Nigerian mole rat
- Conservation status: Data Deficient (IUCN 3.1)

Scientific classification
- Kingdom: Animalia
- Phylum: Chordata
- Class: Mammalia
- Order: Rodentia
- Family: Bathyergidae
- Genus: Fukomys
- Species: F. foxi
- Binomial name: Fukomys foxi (Thomas, 1911)
- Synonyms: Cryptomys foxi

= Nigerian mole-rat =

- Genus: Fukomys
- Species: foxi
- Authority: (Thomas, 1911)
- Conservation status: DD
- Synonyms: Cryptomys foxi

Species of mammal

The Nigerian mole-rat (Fukomys foxi) is a species of rodent in the family Bathyergidae. It is found in northern Nigeria and Cameroon. A colonial, subterranean species, its natural habitats are tropical dry lowland grassland, riverside woodland and rocky places.

==Taxonomy==
The Nigerian mole-rat was first described by the British zoologist Oldfield Thomas in 1911. The species name "foxi" honours the Reverend George Fox who sent twelve specimens to the Natural History Museum in London where Thomas was the curator of mammals. Of these specimens, nine were of a similar size and appearance and two, a male and a female, were considerably larger with more massive heads. It is not clear whether these specimens were from a single colony, but it is quite possible that the two larger individuals were a breeding pair, and the others were non-breeding adults, a colony structure common among mole rats.

==Description==
The Nigerian mole-rat has been little studied. It is a small species with adults having a head and body length averaging 145 mm with the largest individuals reaching 160 mm. The short dense fur is black with a patch of white on the head and sometimes some white markings on the underside.
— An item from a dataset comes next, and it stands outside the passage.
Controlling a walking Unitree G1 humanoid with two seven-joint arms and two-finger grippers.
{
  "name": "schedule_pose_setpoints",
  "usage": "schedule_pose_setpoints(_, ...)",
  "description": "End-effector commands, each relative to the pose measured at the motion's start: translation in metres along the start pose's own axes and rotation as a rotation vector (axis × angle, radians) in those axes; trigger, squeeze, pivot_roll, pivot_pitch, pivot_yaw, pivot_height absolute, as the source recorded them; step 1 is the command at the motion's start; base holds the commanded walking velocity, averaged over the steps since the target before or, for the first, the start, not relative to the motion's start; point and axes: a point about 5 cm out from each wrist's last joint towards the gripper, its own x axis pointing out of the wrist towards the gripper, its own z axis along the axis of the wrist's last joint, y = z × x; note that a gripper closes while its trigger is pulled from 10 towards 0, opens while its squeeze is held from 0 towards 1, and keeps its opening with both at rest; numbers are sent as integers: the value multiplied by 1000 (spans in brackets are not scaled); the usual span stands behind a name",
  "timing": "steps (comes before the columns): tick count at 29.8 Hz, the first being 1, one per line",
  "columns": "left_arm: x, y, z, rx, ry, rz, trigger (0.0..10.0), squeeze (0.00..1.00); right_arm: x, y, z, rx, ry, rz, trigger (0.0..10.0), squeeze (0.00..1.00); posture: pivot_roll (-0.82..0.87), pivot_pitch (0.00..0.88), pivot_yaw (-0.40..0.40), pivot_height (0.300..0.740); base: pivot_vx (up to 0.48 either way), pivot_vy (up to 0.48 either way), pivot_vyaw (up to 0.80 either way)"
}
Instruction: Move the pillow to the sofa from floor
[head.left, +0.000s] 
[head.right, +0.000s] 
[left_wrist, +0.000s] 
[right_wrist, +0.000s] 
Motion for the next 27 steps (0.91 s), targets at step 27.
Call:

==Distribution and habitat==
The original specimens came from a single location on the Jos Plateau in northern Nigeria, and a further six specimens were obtained from the same region in 1966. This mole-rat is also found in the countryside around Ngaoundéré in Cameroon, where it is common in some localities. Its natural habitat is grassland, wooded areas beside streams and rocky areas. It lives in underground colonies with extensive systems of tunnels.

==Status==
The International Union for Conservation of Nature considers this species too poorly known for it to assess its conservation status so it has rated it as "data deficient". The Jos Plateau has fertile soils and is used for the growing of crops such as potatoes which cannot be grown in other parts of the country. Whether increasing agriculture and deforestation due to collection of firewood will impact on the species is not known, but other species of mole-rat have adapted to increasing amounts of agriculture.